- Assigned task: Without any of its pictures, the listing below should be output exactly.
=== Begin Enclosure ===
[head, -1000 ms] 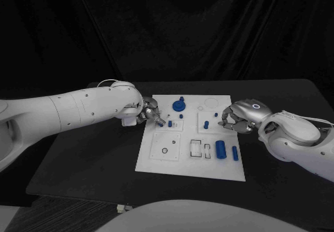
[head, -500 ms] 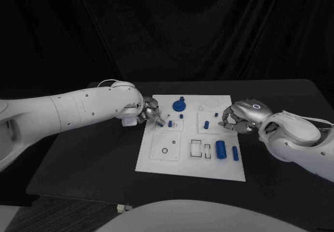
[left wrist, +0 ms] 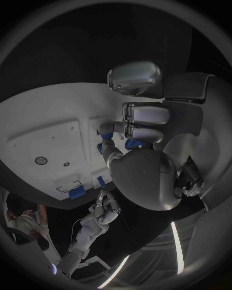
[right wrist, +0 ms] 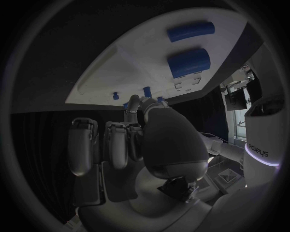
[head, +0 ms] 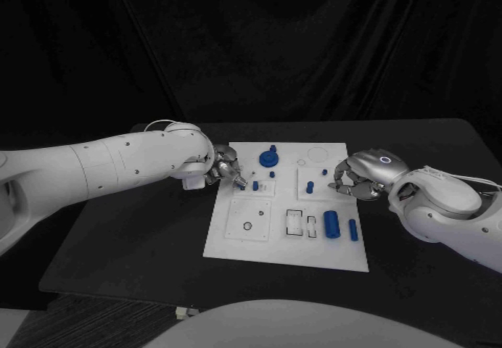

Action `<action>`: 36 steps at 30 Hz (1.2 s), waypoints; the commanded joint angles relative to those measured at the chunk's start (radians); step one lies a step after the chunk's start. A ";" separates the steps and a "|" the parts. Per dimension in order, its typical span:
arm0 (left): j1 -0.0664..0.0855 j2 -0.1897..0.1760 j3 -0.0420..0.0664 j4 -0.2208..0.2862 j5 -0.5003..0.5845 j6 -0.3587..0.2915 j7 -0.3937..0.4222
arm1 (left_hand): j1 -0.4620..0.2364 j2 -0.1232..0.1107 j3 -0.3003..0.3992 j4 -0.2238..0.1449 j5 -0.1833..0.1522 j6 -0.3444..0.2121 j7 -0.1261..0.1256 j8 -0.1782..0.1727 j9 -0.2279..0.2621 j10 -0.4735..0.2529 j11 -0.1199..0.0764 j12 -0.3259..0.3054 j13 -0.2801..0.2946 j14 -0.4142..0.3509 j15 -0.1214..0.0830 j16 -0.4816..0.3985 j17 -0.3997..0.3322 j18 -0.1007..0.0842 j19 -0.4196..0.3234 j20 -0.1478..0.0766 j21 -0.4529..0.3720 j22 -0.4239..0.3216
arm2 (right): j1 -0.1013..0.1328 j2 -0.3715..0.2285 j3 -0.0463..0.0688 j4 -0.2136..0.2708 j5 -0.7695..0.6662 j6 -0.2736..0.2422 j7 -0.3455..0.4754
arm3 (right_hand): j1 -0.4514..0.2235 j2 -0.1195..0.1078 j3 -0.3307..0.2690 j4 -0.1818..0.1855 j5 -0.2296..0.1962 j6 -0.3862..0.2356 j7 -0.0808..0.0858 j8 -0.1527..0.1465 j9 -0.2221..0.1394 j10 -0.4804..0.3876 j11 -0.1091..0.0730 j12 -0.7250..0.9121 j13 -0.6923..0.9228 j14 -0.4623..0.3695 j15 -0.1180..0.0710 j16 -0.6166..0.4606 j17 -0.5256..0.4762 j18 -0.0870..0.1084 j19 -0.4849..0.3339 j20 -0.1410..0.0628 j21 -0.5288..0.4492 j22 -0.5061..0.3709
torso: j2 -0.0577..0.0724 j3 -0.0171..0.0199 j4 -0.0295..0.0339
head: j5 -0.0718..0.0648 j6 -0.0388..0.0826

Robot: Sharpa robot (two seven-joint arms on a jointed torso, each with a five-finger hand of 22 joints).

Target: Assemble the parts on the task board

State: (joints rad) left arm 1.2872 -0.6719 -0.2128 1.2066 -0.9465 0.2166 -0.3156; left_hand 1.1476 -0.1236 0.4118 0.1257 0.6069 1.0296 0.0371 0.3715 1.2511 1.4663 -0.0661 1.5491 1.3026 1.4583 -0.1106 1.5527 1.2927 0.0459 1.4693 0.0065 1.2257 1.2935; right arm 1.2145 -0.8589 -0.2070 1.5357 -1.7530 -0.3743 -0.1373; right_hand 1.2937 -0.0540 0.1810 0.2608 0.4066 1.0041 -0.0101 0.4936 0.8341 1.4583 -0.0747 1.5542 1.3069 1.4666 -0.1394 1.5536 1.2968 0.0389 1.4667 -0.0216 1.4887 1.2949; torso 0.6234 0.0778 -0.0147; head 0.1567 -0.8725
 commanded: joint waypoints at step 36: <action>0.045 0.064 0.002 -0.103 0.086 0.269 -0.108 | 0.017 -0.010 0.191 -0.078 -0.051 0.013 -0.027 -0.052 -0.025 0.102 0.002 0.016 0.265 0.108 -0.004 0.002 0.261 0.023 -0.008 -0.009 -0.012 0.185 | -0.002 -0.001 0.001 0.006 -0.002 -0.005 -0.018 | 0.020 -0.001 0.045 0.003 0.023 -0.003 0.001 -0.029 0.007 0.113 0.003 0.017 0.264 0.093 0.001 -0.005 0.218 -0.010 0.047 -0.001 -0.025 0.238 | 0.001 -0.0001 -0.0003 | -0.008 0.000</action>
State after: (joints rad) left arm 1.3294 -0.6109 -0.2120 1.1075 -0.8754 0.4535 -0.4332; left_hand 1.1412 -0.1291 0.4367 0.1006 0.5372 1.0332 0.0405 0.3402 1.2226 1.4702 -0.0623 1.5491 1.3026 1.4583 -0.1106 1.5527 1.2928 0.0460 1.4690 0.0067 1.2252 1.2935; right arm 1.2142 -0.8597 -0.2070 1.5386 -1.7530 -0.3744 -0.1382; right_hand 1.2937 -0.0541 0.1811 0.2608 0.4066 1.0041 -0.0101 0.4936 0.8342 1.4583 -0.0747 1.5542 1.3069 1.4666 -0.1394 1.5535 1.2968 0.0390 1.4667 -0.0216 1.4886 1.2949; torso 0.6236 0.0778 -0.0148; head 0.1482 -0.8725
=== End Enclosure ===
- Problem solution:
[head, -1000 ms] 
[head, -500 ms] 
[left wrist, +0 ms] 
[right wrist, +0 ms] 
[head, +0 ms] 

Action `<action>`: 36 steps at 30 Hz (1.2 s), waypoints; the commanded joint angles relative to those measured at the chunk's start (radians); step one lies a step after the chunk's start. A ";" separates the steps and a "|" the parts. Per dimension in order, its typical span:
arm0 (left): j1 -0.0664..0.0855 j2 -0.1897..0.1760 j3 -0.0420..0.0664 j4 -0.2208..0.2862 j5 -0.5003..0.5845 j6 -0.3587..0.2915 j7 -0.3937..0.4222
arm1 (left_hand): j1 -0.4620..0.2364 j2 -0.1232..0.1107 j3 -0.3003..0.3992 j4 -0.2238..0.1449 j5 -0.1833..0.1522 j6 -0.3444..0.2121 j7 -0.1261..0.1256 j8 -0.1782..0.1727 j9 -0.2279..0.2621 j10 -0.4735..0.2529 j11 -0.1199..0.0764 j12 -0.3259..0.3054 j13 -0.2801..0.2946 j14 -0.4142..0.3509 j15 -0.1214..0.0830 j16 -0.4816..0.3985 j17 -0.3997..0.3322 j18 -0.1007..0.0842 j19 -0.4196..0.3234 j20 -0.1478..0.0766 j21 -0.4529..0.3720 j22 -0.4239..0.3216
arm2 (right): j1 -0.1013..0.1328 j2 -0.3715..0.2285 j3 -0.0463..0.0688 j4 -0.2136..0.2708 j5 -0.7695..0.6662 j6 -0.2736..0.2422 j7 -0.3455..0.4754
arm3 (right_hand): j1 -0.4514..0.2235 j2 -0.1195..0.1078 j3 -0.3307..0.2690 j4 -0.1818..0.1855 j5 -0.2296..0.1962 j6 -0.3862..0.2356 j7 -0.0808..0.0858 j8 -0.1527..0.1465 j9 -0.2221..0.1394 j10 -0.4804..0.3876 j11 -0.1091..0.0730 j12 -0.7250..0.9121 j13 -0.6923..0.9228 j14 -0.4623..0.3695 j15 -0.1180..0.0710 j16 -0.6166..0.4606 j17 -0.5256..0.4762 j18 -0.0870..0.1084 j19 -0.4849..0.3339 j20 -0.1410..0.0628 j21 -0.5288..0.4492 j22 -0.5061..0.3709
torso: j2 -0.0577..0.0724 j3 -0.0171..0.0199 j4 -0.0295..0.0339
head: j5 -0.0718..0.0648 j6 -0.0388..0.0826

Robot: Sharpa robot (two seven-joint arms on a jointed torso, each with a five-finger hand of 22 joints).

Target: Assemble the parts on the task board

State: (joints rad) left arm 1.2872 -0.6719 -0.2128 1.2066 -0.9465 0.2166 -0.3156; left_hand 1.1476 -0.1236 0.4118 0.1257 0.6069 1.0296 0.0371 0.3715 1.2511 1.4663 -0.0661 1.5491 1.3026 1.4583 -0.1106 1.5527 1.2927 0.0459 1.4693 0.0065 1.2257 1.2935; right arm 1.2145 -0.8589 -0.2070 1.5357 -1.7530 -0.3743 -0.1373; right_hand 1.2937 -0.0540 0.1810 0.2608 0.4066 1.0041 -0.0101 0.4936 0.8341 1.4583 -0.0747 1.5542 1.3069 1.4666 -0.1394 1.5536 1.2968 0.0389 1.4667 -0.0216 1.4887 1.2949; torso 0.6234 0.0778 -0.0147; head 0.1567 -0.8725
 commanded: joint waypoints at step 36: <action>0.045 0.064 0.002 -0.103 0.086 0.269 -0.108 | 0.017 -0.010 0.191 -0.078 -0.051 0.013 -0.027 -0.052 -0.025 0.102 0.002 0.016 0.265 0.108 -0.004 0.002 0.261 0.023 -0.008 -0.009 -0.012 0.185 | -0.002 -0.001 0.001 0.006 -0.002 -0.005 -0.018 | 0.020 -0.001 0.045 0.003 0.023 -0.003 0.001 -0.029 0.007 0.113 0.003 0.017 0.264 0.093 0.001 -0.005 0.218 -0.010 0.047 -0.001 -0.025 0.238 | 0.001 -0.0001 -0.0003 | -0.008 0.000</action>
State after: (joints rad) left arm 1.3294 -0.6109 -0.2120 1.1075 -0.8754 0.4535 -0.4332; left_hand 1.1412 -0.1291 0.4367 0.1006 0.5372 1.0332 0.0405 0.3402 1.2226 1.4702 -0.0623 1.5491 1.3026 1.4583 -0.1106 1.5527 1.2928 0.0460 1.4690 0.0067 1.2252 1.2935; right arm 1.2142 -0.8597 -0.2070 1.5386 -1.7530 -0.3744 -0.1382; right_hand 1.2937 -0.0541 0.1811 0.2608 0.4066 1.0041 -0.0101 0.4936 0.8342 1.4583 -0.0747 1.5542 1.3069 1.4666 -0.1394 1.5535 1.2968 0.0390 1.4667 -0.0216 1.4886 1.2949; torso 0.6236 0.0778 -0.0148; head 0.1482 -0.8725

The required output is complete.